Two-factor authentication in FortiPortal example
2FA authentication depends on proper configuration of an SMTP server. See Email. |
To enable 2FA for a user:
-
Go to System > Settings > Authentication and enable two-factor authentication.
Two-factor authentication can be enabled for a local or a remote user.
Email information is mandatory for 2FA users.
If the username is the email and no Tenant Identification Attribute is set, the domain part of the email will be used for tenant identification.
-
Ensure that two-factor authentication is enabled when creating or editing an admin in System > Admins.
For organizational users, you can enable two-factor authentication when creating a new user or editing an existing user for the organization.
-
Log in to FortiPortal as the user with two-factor authentication enabled.

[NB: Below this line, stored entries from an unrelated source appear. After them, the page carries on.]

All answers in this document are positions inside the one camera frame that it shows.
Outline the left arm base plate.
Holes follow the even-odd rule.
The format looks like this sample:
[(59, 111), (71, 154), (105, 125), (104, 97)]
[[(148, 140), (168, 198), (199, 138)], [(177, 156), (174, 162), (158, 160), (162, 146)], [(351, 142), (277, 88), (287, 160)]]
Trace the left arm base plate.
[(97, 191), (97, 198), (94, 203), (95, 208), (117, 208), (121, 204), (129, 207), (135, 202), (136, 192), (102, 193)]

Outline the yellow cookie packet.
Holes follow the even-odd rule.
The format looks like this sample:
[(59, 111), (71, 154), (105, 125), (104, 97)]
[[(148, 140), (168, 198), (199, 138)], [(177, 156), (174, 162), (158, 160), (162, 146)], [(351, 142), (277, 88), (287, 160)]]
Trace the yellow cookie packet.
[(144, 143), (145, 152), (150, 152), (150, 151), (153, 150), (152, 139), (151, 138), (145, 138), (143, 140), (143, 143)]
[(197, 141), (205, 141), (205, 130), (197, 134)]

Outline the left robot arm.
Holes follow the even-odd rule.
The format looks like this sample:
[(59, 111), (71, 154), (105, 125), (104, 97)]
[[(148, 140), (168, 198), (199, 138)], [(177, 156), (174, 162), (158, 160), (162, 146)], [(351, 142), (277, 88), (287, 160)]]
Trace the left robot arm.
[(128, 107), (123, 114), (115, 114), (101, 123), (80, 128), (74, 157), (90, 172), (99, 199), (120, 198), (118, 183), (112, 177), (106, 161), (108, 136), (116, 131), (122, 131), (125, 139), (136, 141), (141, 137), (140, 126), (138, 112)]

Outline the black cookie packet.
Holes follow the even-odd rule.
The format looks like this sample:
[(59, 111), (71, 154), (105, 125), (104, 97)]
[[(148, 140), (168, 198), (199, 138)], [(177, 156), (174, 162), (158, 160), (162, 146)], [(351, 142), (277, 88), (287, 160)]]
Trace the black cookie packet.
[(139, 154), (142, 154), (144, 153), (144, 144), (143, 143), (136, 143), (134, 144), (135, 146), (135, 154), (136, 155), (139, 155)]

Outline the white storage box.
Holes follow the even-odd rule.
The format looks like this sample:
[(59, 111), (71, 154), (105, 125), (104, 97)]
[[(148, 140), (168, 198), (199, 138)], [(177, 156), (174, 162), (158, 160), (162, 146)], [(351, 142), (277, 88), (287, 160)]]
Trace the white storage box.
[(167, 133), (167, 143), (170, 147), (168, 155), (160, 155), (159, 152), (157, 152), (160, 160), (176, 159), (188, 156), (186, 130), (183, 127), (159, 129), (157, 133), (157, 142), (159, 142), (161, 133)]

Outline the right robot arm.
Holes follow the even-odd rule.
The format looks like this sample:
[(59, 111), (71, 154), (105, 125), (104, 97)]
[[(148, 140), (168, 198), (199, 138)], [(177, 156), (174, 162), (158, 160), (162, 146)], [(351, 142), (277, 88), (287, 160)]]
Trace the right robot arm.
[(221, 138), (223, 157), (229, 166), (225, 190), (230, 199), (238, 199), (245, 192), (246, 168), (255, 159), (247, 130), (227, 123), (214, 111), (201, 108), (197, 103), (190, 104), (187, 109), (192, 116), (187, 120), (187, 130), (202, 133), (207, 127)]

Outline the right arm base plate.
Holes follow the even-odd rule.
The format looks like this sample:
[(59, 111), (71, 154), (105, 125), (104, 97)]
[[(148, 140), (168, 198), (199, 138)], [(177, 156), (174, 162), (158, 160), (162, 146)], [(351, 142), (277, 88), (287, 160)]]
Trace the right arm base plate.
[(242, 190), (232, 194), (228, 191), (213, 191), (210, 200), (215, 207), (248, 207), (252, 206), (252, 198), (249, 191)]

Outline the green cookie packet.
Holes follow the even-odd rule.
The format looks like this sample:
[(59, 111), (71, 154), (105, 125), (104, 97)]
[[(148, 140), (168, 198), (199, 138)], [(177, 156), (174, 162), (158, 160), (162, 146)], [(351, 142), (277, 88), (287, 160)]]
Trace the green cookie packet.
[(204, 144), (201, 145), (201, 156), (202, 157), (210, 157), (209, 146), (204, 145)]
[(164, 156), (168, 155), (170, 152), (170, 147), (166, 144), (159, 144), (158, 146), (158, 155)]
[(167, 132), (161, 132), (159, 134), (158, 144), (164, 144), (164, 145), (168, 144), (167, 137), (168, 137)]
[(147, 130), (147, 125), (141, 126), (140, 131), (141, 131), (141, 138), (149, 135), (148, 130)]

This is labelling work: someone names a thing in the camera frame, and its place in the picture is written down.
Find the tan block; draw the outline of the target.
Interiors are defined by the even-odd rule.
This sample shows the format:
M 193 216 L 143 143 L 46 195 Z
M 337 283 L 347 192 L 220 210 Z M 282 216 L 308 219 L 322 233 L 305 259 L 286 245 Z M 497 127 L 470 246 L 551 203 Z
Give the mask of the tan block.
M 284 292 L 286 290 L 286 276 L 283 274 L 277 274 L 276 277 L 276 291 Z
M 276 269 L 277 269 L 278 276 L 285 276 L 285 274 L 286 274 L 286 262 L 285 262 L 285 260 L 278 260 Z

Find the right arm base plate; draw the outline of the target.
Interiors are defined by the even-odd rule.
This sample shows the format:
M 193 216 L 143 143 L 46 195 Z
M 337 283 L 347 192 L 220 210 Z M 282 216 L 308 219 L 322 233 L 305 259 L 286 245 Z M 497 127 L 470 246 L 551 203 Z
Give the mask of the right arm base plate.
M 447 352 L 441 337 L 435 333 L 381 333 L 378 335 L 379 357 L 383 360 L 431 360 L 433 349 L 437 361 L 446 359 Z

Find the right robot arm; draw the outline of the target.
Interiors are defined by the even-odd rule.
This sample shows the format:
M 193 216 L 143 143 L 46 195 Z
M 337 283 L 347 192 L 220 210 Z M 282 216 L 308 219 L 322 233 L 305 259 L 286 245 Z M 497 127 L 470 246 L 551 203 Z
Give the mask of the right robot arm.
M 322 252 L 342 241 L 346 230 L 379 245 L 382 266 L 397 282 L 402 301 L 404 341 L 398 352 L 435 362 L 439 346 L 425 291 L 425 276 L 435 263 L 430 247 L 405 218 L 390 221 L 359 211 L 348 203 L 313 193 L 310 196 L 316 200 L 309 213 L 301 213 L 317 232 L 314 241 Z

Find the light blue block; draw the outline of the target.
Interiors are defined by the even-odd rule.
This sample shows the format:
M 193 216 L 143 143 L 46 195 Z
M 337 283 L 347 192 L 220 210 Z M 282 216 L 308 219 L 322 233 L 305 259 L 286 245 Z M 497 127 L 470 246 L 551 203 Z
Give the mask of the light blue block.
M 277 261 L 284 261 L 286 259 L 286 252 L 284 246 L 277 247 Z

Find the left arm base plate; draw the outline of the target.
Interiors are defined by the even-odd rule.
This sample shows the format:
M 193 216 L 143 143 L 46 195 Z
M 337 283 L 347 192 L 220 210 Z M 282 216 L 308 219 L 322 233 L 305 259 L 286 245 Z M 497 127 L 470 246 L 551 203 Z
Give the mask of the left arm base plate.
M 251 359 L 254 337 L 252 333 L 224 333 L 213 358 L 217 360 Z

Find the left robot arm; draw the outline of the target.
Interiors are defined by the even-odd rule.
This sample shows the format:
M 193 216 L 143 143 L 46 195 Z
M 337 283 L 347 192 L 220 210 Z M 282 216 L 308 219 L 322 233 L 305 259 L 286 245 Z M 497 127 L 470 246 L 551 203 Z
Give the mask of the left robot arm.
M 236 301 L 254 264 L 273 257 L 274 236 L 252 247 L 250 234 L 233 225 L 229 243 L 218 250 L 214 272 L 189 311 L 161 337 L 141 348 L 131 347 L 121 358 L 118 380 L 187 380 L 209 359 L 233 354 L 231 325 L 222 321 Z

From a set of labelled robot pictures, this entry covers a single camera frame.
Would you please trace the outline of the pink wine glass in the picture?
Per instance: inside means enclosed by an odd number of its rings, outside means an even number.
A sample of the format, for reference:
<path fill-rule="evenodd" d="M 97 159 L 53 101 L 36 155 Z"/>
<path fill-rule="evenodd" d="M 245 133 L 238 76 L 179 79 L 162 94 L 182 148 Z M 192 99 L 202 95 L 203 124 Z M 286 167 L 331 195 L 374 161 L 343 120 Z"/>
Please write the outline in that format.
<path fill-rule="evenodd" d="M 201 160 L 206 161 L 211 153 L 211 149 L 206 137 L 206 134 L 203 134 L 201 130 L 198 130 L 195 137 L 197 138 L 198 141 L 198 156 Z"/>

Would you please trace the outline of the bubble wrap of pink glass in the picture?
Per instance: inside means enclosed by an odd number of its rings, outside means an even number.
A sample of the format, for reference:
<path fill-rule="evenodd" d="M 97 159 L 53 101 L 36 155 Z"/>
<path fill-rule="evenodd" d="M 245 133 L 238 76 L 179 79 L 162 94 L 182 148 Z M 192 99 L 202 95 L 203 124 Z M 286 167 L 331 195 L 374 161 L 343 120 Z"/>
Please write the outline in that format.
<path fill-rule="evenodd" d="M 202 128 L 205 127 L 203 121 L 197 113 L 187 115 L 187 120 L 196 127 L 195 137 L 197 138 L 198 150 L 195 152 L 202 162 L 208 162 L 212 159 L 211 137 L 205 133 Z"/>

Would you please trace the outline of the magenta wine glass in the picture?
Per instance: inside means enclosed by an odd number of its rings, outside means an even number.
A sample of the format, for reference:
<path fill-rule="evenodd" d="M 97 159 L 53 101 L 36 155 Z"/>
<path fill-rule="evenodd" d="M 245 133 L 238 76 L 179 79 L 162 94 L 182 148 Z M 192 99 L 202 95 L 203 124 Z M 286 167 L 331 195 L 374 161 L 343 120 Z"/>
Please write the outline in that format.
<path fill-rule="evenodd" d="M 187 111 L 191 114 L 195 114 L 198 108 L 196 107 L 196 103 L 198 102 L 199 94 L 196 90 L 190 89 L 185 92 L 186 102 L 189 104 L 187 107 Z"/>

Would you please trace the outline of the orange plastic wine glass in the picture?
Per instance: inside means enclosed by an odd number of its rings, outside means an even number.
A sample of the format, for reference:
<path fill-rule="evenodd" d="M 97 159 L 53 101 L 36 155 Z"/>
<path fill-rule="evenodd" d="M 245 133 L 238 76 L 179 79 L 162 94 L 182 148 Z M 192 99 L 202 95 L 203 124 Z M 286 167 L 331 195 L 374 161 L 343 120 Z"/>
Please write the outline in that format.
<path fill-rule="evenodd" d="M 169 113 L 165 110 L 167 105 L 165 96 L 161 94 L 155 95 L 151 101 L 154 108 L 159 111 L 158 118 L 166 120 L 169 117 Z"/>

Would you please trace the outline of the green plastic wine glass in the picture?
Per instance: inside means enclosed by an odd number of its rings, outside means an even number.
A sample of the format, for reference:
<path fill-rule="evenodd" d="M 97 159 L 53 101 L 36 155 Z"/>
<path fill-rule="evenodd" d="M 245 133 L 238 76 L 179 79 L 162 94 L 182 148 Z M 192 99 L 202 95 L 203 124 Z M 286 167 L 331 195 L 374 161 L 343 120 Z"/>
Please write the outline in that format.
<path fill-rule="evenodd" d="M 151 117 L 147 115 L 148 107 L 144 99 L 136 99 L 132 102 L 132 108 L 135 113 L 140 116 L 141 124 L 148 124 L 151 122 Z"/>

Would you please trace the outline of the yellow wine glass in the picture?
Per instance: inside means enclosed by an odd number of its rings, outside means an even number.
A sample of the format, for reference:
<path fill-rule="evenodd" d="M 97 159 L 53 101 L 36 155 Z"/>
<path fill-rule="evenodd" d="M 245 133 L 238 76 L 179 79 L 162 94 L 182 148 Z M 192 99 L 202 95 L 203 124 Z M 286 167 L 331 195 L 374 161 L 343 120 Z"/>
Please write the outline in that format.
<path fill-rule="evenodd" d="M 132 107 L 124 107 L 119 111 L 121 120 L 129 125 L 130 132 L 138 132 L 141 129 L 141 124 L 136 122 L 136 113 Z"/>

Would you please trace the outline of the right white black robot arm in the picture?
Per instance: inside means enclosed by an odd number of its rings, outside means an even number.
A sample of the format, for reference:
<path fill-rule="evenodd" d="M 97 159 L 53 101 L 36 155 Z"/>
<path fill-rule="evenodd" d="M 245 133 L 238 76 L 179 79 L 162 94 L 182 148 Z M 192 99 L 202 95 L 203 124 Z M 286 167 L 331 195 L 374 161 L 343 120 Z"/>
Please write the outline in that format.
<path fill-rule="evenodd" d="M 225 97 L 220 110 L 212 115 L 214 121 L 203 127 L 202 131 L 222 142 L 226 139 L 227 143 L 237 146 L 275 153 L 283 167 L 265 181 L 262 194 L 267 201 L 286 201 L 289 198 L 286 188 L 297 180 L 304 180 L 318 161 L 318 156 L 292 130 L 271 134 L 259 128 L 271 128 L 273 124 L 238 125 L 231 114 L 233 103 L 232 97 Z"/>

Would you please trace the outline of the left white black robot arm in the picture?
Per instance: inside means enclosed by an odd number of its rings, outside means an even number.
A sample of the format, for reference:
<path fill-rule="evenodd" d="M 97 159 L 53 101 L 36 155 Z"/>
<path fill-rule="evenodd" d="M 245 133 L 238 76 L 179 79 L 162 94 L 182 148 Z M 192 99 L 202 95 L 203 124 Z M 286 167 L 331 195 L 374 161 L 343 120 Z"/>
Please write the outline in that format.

The Activation Code window appears and an activation email is sent to the user.
- Click Confirm.
- In the Enter your Token Code window, enter token code from the email and click Submit to log in to FortiPortal.
Alternatively, scan the QR code image in the activation email with the FortiToken mobile application to activate it. Click Submit to log in to FortiPortal.
SSO users
If the email cannot be used as the username:
-
On the SAML server, a SAML user-defined email attribute can be used to set the user's email.
-
In FortiPortal, a user-defined email attribute name needs to be configured in Email Attribute. See Authentication.
RADIUS users
Fortinet-Access-Profile
attribute can be used to set the email if the email cannot be used as the username on the RADIUS server.
FortiAuthenticator users
In FortiAuthenticator, if email cannot be used as the username, you can set the email in the User Information pane when creating or editing a user in Authentication > User Management > Local Users or Authentication > User Management > Remote Users.
OAuth users
If the email cannot be used as the username, specify the field in the OAuth2 response that contains the email in User ID Attribute.